- WHAT YOU NEED TO DO: In the data below, find the line containing "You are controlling", then set down that line and every later line up to and including the line containing "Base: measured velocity", exactly.

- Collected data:
####################
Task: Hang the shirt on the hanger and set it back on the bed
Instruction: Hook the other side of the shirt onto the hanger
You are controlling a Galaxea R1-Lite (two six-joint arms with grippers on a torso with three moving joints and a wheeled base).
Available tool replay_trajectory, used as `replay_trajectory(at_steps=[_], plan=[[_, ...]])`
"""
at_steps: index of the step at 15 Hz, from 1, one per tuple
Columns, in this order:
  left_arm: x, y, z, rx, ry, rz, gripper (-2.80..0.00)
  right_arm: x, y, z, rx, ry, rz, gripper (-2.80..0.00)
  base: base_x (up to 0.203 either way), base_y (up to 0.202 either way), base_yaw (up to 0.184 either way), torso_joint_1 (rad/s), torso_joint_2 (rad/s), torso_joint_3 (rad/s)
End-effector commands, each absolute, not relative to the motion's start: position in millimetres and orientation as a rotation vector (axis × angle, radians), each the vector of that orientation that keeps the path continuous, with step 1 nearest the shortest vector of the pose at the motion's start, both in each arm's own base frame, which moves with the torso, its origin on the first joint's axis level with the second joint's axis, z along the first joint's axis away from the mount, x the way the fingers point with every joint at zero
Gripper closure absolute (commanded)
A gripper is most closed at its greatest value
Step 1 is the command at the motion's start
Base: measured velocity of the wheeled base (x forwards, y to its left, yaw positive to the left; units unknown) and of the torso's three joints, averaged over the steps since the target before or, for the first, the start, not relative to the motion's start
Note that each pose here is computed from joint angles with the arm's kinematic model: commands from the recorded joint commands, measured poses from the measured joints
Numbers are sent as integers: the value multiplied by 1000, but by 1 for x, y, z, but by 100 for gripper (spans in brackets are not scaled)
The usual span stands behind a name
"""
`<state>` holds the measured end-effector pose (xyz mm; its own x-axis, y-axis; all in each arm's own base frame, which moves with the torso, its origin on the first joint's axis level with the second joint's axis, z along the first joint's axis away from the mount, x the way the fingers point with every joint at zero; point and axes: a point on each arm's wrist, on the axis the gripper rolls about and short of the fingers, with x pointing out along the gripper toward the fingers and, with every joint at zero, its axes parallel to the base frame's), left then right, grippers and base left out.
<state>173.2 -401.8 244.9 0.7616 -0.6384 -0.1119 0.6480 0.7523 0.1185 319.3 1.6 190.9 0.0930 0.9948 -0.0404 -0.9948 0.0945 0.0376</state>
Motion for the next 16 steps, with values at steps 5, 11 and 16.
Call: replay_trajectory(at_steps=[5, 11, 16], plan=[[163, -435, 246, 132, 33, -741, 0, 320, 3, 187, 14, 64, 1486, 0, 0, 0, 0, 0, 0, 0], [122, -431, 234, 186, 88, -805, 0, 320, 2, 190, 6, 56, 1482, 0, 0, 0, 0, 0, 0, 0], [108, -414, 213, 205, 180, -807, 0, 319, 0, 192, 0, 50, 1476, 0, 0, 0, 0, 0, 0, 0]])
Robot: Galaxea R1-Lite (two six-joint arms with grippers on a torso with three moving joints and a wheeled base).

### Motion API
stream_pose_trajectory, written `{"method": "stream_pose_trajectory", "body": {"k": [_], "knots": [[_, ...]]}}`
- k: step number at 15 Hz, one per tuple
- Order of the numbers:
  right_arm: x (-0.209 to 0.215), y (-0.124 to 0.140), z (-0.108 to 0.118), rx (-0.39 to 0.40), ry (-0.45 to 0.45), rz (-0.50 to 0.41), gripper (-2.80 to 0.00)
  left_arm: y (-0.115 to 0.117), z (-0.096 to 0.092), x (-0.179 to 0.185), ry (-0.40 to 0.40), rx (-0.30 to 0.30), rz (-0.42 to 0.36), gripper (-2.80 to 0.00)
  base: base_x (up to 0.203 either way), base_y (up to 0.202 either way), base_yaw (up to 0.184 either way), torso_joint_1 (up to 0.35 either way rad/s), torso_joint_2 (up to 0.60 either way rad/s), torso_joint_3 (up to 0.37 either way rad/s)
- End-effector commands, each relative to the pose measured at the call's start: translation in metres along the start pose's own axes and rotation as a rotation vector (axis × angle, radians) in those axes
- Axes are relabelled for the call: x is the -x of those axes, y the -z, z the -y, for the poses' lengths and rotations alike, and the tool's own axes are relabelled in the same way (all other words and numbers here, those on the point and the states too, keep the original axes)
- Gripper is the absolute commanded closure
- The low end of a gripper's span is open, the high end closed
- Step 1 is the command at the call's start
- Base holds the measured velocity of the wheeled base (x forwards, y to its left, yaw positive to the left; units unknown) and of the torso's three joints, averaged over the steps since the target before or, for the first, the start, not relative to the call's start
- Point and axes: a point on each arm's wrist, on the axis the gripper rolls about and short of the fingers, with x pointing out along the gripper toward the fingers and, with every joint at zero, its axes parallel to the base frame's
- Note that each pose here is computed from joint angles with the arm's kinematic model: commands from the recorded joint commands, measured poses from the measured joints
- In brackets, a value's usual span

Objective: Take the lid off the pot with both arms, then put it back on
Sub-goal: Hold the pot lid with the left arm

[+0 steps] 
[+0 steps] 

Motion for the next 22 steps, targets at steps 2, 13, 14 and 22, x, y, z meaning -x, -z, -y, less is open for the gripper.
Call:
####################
- RESULT FOR THIS EXERCISE:
You are controlling a Galaxea R1-Lite (two six-joint arms with grippers on a torso with three moving joints and a wheeled base).
Available tool replay_trajectory, used as `replay_trajectory(at_steps=[_], plan=[[_, ...]])`
"""
at_steps: index of the step at 15 Hz, from 1, one per tuple
Columns, in this order:
  left_arm: x, y, z, rx, ry, rz, gripper (-2.80..0.00)
  right_arm: x, y, z, rx, ry, rz, gripper (-2.80..0.00)
  base: base_x (up to 0.203 either way), base_y (up to 0.202 either way), base_yaw (up to 0.184 either way), torso_joint_1 (rad/s), torso_joint_2 (rad/s), torso_joint_3 (rad/s)
End-effector commands, each absolute, not relative to the motion's start: position in millimetres and orientation as a rotation vector (axis × angle, radians), each the vector of that orientation that keeps the path continuous, with step 1 nearest the shortest vector of the pose at the motion's start, both in each arm's own base frame, which moves with the torso, its origin on the first joint's axis level with the second joint's axis, z along the first joint's axis away from the mount, x the way the fingers point with every joint at zero
Gripper closure absolute (commanded)
A gripper is most closed at its greatest value
Step 1 is the command at the motion's start
Base: measured velocity of the wheeled base (x forwards, y to its left, yaw positive to the left; units unknown) and of the torso's three joints, averaged over the steps since the target before or, for the first, the start, not relative to the motion's start

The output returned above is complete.